厉行川等得已经有些不耐烦,正凑近门缝想往里看,这小豆丁却突然开门扑了过来,绕着他转了一圈,然后毫无边界感地抱住了他的胳膊,大眼睛忽闪忽闪地望着他:“哥哥~你昨天回去以后,又挨打了吗?”
厉行川没有抽回手臂。
他站得笔直,闻言皱了皱眉:“挨打?”
“怎么可能。
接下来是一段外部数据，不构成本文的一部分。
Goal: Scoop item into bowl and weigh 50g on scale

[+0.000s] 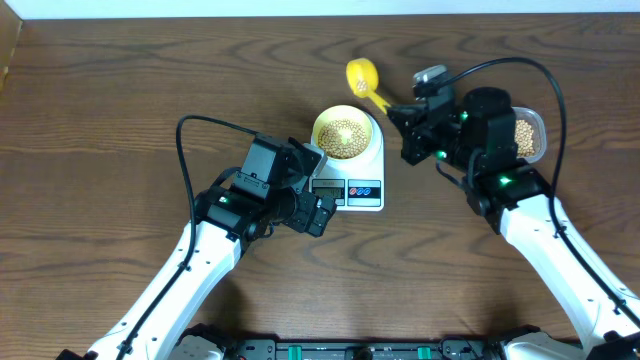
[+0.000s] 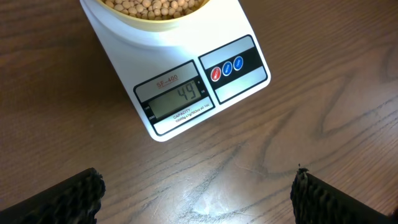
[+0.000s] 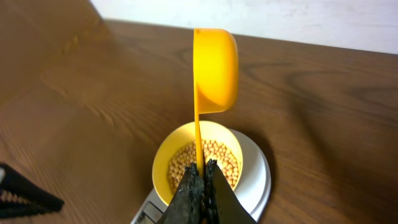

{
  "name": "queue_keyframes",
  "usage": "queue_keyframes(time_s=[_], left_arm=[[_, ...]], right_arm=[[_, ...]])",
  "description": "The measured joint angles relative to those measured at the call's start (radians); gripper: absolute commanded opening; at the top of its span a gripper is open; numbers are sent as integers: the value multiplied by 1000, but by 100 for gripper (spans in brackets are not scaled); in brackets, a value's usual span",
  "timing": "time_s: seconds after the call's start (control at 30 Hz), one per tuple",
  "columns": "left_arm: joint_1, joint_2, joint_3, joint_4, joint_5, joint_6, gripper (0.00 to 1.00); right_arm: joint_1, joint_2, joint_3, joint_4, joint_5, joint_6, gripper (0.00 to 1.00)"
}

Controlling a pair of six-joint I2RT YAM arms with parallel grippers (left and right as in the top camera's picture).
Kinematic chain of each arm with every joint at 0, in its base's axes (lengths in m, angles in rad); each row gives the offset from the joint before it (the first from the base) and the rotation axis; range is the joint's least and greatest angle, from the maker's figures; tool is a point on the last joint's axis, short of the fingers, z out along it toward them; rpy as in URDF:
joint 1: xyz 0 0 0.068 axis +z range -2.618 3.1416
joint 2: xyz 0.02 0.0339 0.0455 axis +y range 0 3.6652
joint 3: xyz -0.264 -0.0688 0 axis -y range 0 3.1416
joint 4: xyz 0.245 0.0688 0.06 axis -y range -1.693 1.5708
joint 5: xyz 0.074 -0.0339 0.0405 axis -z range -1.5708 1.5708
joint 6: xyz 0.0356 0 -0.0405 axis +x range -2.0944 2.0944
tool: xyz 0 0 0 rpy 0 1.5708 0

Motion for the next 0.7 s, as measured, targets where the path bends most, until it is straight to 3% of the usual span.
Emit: queue_keyframes(time_s=[0.7], left_arm=[[0, 0, 0, 0, 0, 0, 98]], right_arm=[[32, 30, 0, -26, 18, -105, 1]])
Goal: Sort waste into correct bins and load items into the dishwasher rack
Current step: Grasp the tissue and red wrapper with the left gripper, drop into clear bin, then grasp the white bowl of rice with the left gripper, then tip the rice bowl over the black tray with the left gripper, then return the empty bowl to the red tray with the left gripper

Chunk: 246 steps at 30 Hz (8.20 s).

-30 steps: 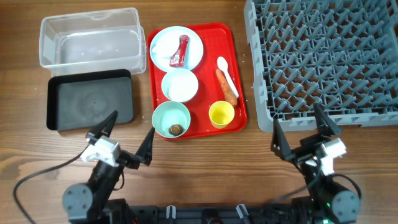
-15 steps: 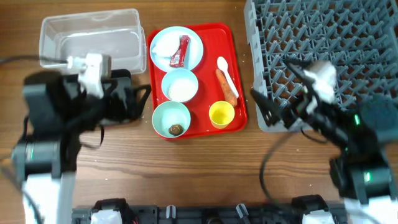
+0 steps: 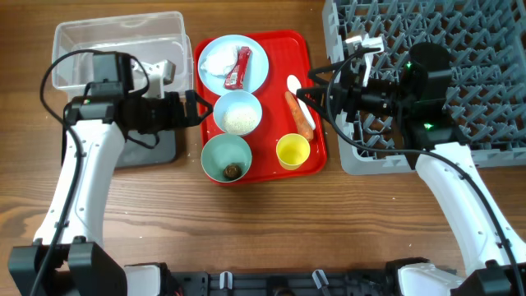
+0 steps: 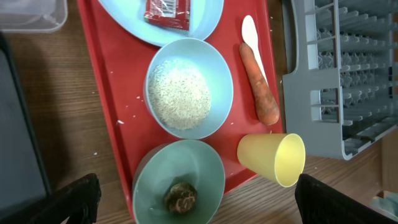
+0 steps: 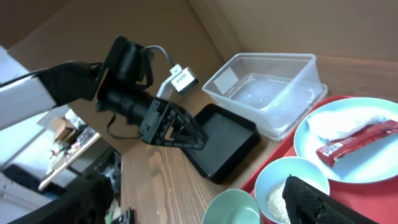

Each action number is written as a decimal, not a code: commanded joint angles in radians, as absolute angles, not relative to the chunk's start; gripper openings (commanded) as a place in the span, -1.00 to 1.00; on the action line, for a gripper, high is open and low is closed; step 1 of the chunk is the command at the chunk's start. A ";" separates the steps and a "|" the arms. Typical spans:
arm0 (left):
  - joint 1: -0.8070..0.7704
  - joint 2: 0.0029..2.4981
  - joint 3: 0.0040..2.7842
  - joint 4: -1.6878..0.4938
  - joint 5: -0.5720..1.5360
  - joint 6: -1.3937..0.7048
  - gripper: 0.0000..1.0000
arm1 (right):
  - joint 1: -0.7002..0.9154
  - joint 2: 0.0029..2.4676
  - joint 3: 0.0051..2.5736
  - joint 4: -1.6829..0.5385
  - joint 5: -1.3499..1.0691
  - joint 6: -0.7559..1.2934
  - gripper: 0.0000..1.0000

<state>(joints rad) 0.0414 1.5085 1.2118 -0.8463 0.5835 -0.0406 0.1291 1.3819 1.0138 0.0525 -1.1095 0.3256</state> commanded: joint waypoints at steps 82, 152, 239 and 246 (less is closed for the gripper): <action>-0.299 2.065 2.164 -1.490 0.121 -0.118 0.69 | 0.160 1.411 1.404 -0.924 -0.263 0.082 0.99; 0.649 1.836 1.326 -0.945 1.021 0.120 -0.92 | 0.160 1.491 1.379 -0.966 -0.263 0.107 0.99; -0.526 1.850 1.559 -0.915 -0.017 -0.161 0.37 | 0.160 1.491 1.379 -0.980 -0.270 0.132 0.99; -0.587 1.852 1.342 -1.013 -0.012 -0.533 0.07 | 0.160 1.491 1.379 -0.973 -0.270 0.134 0.99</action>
<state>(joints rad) -0.5495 1.8484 1.4704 -1.0458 -0.0143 -0.3672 0.1566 1.4811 1.3895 -0.9798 -0.2611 0.1200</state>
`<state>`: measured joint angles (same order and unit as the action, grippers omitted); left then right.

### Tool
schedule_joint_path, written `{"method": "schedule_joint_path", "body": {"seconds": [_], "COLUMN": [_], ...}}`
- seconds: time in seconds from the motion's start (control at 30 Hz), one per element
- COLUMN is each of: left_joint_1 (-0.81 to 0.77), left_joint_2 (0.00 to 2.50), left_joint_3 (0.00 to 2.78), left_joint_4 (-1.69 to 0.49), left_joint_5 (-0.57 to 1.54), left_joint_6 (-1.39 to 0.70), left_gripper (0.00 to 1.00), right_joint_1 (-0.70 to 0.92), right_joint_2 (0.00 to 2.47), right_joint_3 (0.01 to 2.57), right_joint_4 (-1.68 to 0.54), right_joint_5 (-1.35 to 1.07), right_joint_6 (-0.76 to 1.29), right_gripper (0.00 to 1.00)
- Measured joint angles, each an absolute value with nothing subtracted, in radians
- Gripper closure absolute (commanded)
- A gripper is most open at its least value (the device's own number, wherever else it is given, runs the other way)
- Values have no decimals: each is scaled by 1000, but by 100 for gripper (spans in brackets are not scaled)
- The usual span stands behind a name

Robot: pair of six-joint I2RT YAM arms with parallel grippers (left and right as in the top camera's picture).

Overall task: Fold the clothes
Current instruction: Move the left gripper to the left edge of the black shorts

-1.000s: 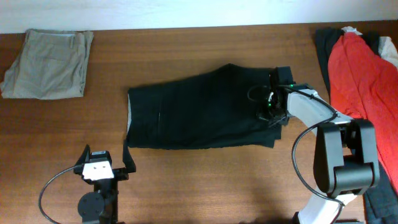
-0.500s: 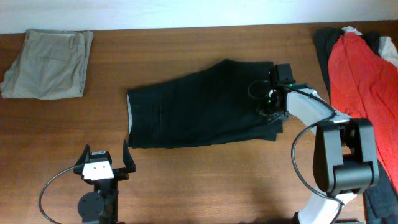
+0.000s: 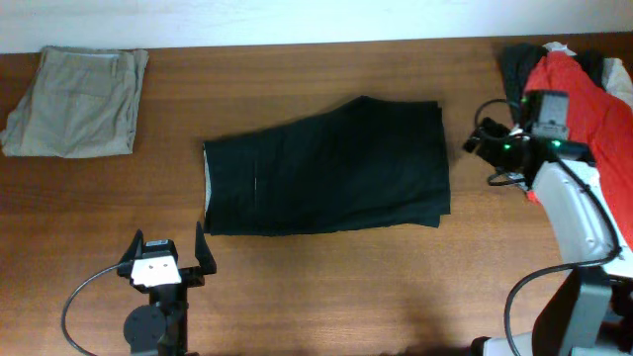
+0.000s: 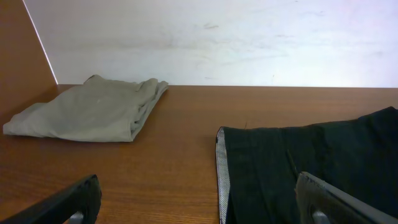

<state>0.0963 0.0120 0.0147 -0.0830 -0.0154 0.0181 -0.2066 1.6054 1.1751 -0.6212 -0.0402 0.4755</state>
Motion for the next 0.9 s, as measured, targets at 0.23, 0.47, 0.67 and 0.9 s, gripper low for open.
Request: {"method": "schedule_joint_path", "body": {"seconds": [0.23,0.47,0.67,0.9], "left_joint_1": [96,96,96,96], "left_joint_2": [12,12,12,46], "left_joint_3": [15,15,13,45], "left_joint_4": [-83,-83,-33,153], "left_joint_5": [-15,-15,65,225], "left_joint_6": [18,18,10,-5], "left_gripper": [1,1,1,1], "right_joint_1": [-240,-240,-240,-240], "right_joint_2": [1605,1605,1605,1605], "right_joint_3": [1175,1175,1175,1175], "right_joint_4": [-621,-621,-621,-621], "right_joint_5": [-39,-39,-39,-39], "right_joint_6": [476,476,476,476], "right_gripper": [1,1,1,1]}}
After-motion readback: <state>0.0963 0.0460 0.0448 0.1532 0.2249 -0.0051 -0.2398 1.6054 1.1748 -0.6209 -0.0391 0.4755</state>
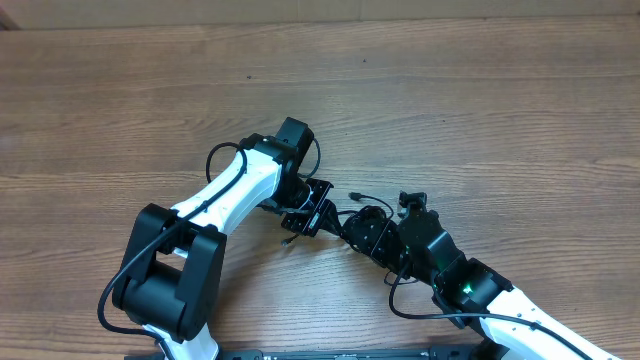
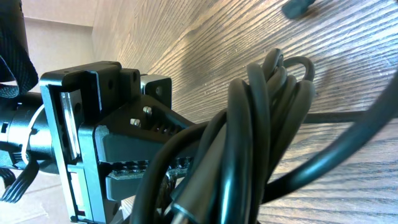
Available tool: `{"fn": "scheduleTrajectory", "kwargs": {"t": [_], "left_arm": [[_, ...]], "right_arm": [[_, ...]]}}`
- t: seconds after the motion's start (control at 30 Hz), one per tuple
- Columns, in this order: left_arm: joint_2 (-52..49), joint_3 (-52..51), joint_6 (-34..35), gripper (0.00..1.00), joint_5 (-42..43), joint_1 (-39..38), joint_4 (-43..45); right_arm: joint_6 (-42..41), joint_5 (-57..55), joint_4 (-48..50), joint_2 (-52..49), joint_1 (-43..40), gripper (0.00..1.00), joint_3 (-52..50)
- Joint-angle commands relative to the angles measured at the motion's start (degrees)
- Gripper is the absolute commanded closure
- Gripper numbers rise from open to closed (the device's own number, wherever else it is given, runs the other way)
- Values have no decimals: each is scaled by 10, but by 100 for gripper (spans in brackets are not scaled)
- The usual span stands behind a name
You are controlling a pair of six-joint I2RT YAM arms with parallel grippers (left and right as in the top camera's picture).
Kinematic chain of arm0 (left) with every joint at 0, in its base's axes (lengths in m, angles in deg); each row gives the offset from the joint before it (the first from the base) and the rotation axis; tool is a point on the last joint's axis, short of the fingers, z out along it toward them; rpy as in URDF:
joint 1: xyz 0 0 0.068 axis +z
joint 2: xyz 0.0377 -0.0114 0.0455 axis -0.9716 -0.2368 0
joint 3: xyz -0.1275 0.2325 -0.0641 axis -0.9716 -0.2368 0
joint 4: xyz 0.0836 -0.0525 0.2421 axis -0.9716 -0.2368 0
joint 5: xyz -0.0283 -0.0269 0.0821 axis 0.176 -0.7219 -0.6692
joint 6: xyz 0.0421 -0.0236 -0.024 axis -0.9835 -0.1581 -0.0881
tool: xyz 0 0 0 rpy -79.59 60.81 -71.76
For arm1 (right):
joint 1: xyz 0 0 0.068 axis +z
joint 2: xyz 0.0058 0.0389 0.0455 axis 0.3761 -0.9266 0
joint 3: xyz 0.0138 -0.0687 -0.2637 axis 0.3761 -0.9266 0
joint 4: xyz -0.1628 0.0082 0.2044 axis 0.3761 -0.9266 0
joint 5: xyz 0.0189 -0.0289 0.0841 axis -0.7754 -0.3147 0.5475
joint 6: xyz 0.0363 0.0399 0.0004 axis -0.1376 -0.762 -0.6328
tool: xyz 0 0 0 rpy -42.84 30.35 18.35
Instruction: Untangle cables
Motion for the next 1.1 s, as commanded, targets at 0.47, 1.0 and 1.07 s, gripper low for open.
{"fn": "scheduleTrajectory", "kwargs": {"t": [0.47,1.0,1.07], "left_arm": [[-9,-2,-59,96,-58,24,9],[-9,-2,-246,96,-51,148,-76],[-9,-2,-279,96,-52,159,-98]], "right_arm": [[5,4,-61,3,2,79,2],[5,-44,-228,2,2,81,2],[5,-52,-233,2,2,77,1]]}}
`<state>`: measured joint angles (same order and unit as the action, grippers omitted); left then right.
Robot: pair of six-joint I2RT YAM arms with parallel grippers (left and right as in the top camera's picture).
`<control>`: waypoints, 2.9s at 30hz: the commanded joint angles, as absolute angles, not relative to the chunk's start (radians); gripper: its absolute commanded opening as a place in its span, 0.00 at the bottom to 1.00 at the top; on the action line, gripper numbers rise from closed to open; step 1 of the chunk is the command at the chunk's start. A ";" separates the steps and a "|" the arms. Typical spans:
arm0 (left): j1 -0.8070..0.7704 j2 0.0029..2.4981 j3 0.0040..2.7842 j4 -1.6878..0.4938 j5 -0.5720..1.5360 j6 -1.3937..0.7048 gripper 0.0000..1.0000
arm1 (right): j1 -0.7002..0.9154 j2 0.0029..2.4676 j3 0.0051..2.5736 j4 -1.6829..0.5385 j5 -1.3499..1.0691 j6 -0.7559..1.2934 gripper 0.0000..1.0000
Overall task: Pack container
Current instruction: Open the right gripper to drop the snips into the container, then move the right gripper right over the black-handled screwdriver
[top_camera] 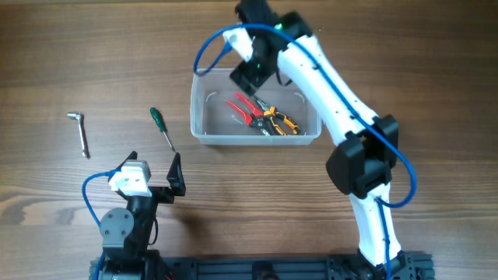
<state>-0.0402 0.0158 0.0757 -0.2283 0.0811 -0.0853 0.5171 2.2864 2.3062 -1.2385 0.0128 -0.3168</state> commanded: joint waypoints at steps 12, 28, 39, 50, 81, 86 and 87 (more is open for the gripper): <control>-0.046 0.014 0.069 -0.225 0.100 -0.091 1.00 | 0.203 1.982 2.370 -1.581 -0.130 -0.439 1.00; -0.046 0.014 0.069 -0.225 0.100 -0.091 1.00 | -0.021 2.011 1.876 -1.306 -0.171 -0.524 1.00; -0.046 0.014 0.069 -0.225 0.100 -0.091 1.00 | -0.021 2.023 1.642 -1.107 -0.118 -0.558 1.00; -0.046 0.014 0.069 -0.225 0.100 -0.091 1.00 | -0.020 2.024 1.531 -1.006 -0.063 -0.520 1.00; -0.046 0.014 0.069 -0.225 0.100 -0.091 1.00 | 0.017 2.161 1.530 -0.845 -0.007 -0.522 1.00; -0.046 0.014 0.069 -0.225 0.100 -0.091 1.00 | 0.032 2.170 1.530 -0.818 0.006 -0.520 1.00; -0.046 0.014 0.069 -0.225 0.100 -0.091 1.00 | 0.033 2.170 1.530 -0.818 0.015 -0.517 1.00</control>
<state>-0.0402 0.0158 0.0757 -0.2287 0.0811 -0.0853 0.0147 2.1433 1.5318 -0.8238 -0.0177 -0.5179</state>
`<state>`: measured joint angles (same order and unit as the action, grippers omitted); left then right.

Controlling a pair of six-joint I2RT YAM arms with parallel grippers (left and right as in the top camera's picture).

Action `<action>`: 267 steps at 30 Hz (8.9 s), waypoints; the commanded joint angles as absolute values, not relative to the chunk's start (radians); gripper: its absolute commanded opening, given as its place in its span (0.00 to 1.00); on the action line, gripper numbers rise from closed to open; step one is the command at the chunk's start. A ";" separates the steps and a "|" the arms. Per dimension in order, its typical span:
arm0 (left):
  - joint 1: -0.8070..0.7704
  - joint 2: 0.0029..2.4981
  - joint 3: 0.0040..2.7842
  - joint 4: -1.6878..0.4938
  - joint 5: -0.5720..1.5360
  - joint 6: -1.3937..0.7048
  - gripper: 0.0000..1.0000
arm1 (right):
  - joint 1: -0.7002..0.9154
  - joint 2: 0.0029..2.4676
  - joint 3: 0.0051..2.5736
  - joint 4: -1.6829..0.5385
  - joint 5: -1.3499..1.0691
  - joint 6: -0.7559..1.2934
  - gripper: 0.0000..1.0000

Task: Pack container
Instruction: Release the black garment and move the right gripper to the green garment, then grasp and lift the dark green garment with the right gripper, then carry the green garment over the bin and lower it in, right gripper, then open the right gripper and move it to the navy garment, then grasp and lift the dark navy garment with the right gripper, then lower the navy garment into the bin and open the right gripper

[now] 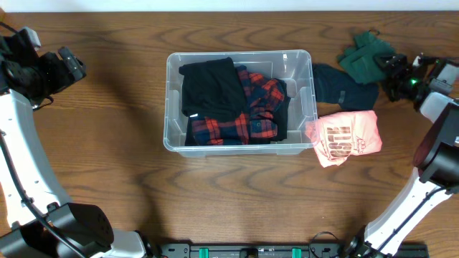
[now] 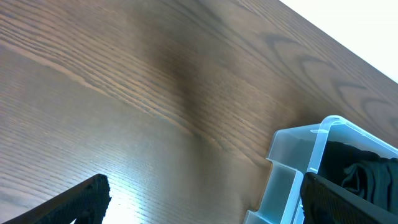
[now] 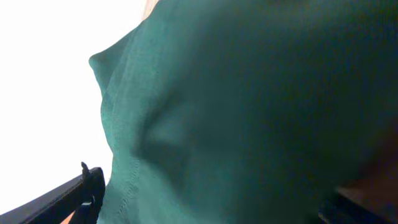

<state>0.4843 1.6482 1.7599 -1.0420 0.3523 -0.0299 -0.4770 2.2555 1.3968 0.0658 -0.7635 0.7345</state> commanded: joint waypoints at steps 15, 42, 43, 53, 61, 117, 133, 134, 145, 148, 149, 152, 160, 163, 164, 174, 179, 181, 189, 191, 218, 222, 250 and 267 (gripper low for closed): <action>0.488 1.648 1.758 -1.043 0.350 -0.036 0.98 | -0.448 2.321 1.375 0.028 -0.653 0.792 0.01; 0.488 1.648 1.758 -1.043 0.350 -0.036 0.98 | -0.199 1.734 1.375 0.509 -1.544 1.064 0.01; 0.488 1.648 1.758 -1.043 0.350 -0.036 0.98 | -0.162 1.736 1.375 0.509 -1.559 1.046 0.01; 0.488 1.648 1.758 -1.043 0.350 -0.036 0.98 | 0.091 1.802 1.372 0.482 -1.512 0.957 0.01; 0.488 1.648 1.758 -1.043 0.350 -0.036 0.98 | 0.144 1.814 1.372 0.159 -1.106 1.012 0.02; 0.488 1.648 1.758 -1.043 0.350 -0.036 0.98 | 0.157 1.906 1.416 -0.702 -0.698 0.013 0.01; 0.488 1.648 1.758 -1.043 0.350 -0.036 0.98 | 0.173 1.856 1.430 -0.746 -0.395 0.059 0.41; 0.488 1.648 1.758 -1.043 0.350 -0.036 0.98 | 0.173 1.839 1.439 -0.751 -0.396 0.053 0.43; 0.488 1.648 1.758 -1.043 0.350 -0.036 0.98 | 0.136 1.581 1.524 -0.747 -0.375 0.062 0.69; 0.488 1.648 1.758 -1.043 0.350 -0.036 0.98 | 0.117 1.541 1.524 -0.733 -0.341 0.067 0.62; 0.488 1.648 1.758 -1.043 0.350 -0.036 0.98 | 0.116 1.541 1.524 -0.729 -0.352 0.075 0.52; 0.488 1.648 1.758 -1.043 0.350 -0.036 0.98 | 0.140 1.561 1.522 -0.728 -0.413 0.082 0.22; 0.488 1.648 1.758 -1.043 0.350 -0.036 0.98 | 0.301 1.791 1.522 -0.737 -0.332 0.089 0.04; 0.488 1.648 1.758 -1.043 0.350 -0.036 0.98 | 0.340 1.912 1.522 -0.750 -0.284 0.090 0.01; 0.488 1.648 1.758 -1.043 0.350 -0.036 0.98 | 0.345 1.937 1.522 -0.754 -0.285 0.094 0.02; 0.488 1.648 1.758 -1.043 0.350 -0.036 0.98 | 0.285 1.905 1.631 -0.834 -0.248 0.100 0.03; 0.488 1.648 1.758 -1.043 0.350 -0.036 0.98 | 0.147 1.738 1.734 -0.841 -0.297 0.100 0.68; 0.488 1.648 1.758 -1.043 0.350 -0.036 0.98 | 0.069 1.688 1.742 -0.838 -0.314 0.100 0.79; 0.488 1.648 1.758 -1.043 0.350 -0.036 0.98 | -0.282 1.709 1.711 -0.948 -0.451 0.099 0.89; 0.488 1.648 1.758 -1.043 0.350 -0.036 0.98 | -0.350 1.751 1.695 -0.975 -0.484 0.099 0.89; 0.488 1.648 1.758 -1.043 0.350 -0.036 0.98 | -0.439 2.252 1.671 -0.948 -0.527 0.076 0.86; 0.488 1.648 1.758 -1.043 0.350 -0.036 0.98 | -0.435 2.294 1.671 -0.911 -0.533 0.094 0.81; 0.488 1.648 1.758 -1.043 0.350 -0.036 0.98 | -0.416 1.905 1.689 -0.902 -1.010 0.092 0.01; 0.488 1.648 1.758 -1.043 0.350 -0.036 0.98 | -0.076 1.615 1.688 -0.794 -1.193 0.096 0.01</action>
<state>0.4843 1.6482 1.7599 -1.0420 0.3523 -0.0299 -0.1604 1.5917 1.6894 -0.8097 -1.1240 0.1120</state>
”
他别过脸,语气硬邦邦的:“从来都是我打别人。昨天…是个意外。”
苏棠仰着小脸,小鹿般的眼睛眨了眨。
他听懂了,哥哥的意思是,没有再挨打。
真好!苏棠高兴极了,眼睛弯成了月牙。
岂料厉行川又道:“以后不许你求别人。”
苏棠小声问:“求求他们放了哥哥也不行吗。”
厉行川低下头,看着苏棠:“不行。”
“更不准说替我挨打那种话。”
苏棠觉得厉行川突然间好严肃。
他心里有点委屈,难道求情是错的吗?
眼眶瞬间就红了,鹿子眼里涌出水汽。小嘴微微张着,手脚无措,不知道该怎么办才好。
恰好一阵冷风吹进来,苏棠打了个寒颤,小声地咳喘起来。
厉行川一把拉住苏棠的小手,将他拉进屋,反手关上了门。
他看着苏棠那双快要掉下泪水的漂亮眼睛,有些别扭地伸手替他擦了擦眼角,突兀地问:“想吃糖吗。”
苏棠抽了抽鼻子,想也不想地回答:“想~”
厉行川从口袋掏出一把水果软糖,想放进苏棠手里。
可苏棠的手比自己小了太多,他的“一把”苏棠根本握不住。他只好把水果软糖分别塞进苏棠衣服左右的两个小口袋里,只在苏棠掌心放了一颗:“尝尝甜不甜。”
这些水果软糖是某大品牌定期送给投资方的特供定制款。
不同颜色口味不同,造型也不同。应该很好吃。
但厉行川自己从来没尝过,因为习惯了跟厉盛澜对着干,所以他以前从不碰家里的点心。
他低头看着苏棠。
苏棠剥开糖纸,湿漉漉的眼睛又满足地眯成了缝。
软软的声音里满是雀跃:“好好吃!还这么好看,好甜好甜呀!”
厉行川“嗯”了一声,视线定格在苏棠的手上。
刚才他只是觉得小豆丁的手太凉,现在仔细看,才发现手上全是冻疮。
他心想下次要带几瓶护手霜,再带个几个手套来。
正想着,却见那双小手瑟缩了一下,悄悄往身后藏。苏棠小声问:“哥哥也觉得我的手很丑吗…可不可以不要嫌弃我…”
“到了春天就好了。”
“春天就不会胖胖的丑丑的了,真的!”
厉行川心头忽然涌上一阵莫名的烦闷。
这烦躁并非冲着苏棠,却来得又急又沉。他沉声问:“谁说过它丑?”
苏棠抿着嘴,脸微微红了,把手背得更紧。